Data records:
- Opening Delimiter -
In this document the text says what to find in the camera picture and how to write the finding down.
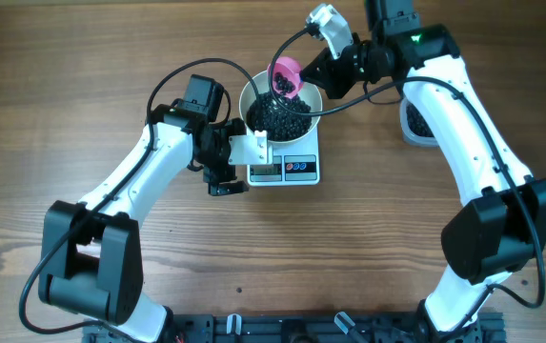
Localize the pink scoop with blue handle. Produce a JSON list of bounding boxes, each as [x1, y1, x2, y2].
[[267, 56, 303, 98]]

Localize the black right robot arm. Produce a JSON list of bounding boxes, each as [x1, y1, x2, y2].
[[301, 1, 546, 342]]

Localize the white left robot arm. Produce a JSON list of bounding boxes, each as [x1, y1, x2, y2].
[[35, 74, 248, 342]]

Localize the black beans in bowl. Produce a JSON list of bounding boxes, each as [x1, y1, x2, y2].
[[246, 91, 312, 142]]

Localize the white digital kitchen scale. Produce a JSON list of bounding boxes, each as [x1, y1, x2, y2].
[[247, 127, 320, 187]]

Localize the clear plastic container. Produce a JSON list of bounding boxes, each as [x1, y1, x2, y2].
[[400, 99, 438, 148]]

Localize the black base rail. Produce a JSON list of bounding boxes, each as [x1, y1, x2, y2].
[[81, 311, 508, 343]]
- Closing Delimiter -
Task goal:
Set down the data above word for word, leaving every picture out.

The completed task:
In this document the text says what to find in the camera picture and how to write the finding down.
Localize the pink scoop with blue handle. Produce a JSON list of bounding boxes, each as [x1, y1, x2, y2].
[[267, 56, 303, 98]]

Localize the black right robot arm. Produce a JSON list of bounding boxes, each as [x1, y1, x2, y2].
[[301, 1, 546, 342]]

Localize the white left robot arm. Produce a JSON list of bounding boxes, each as [x1, y1, x2, y2].
[[35, 74, 248, 342]]

Localize the black beans in bowl. Produce a JSON list of bounding boxes, each as [x1, y1, x2, y2].
[[246, 91, 312, 142]]

Localize the white digital kitchen scale. Produce a JSON list of bounding boxes, each as [x1, y1, x2, y2].
[[247, 127, 320, 187]]

Localize the clear plastic container. Produce a JSON list of bounding boxes, each as [x1, y1, x2, y2].
[[400, 99, 438, 148]]

Localize the black base rail. Produce a JSON list of bounding boxes, each as [x1, y1, x2, y2].
[[81, 311, 508, 343]]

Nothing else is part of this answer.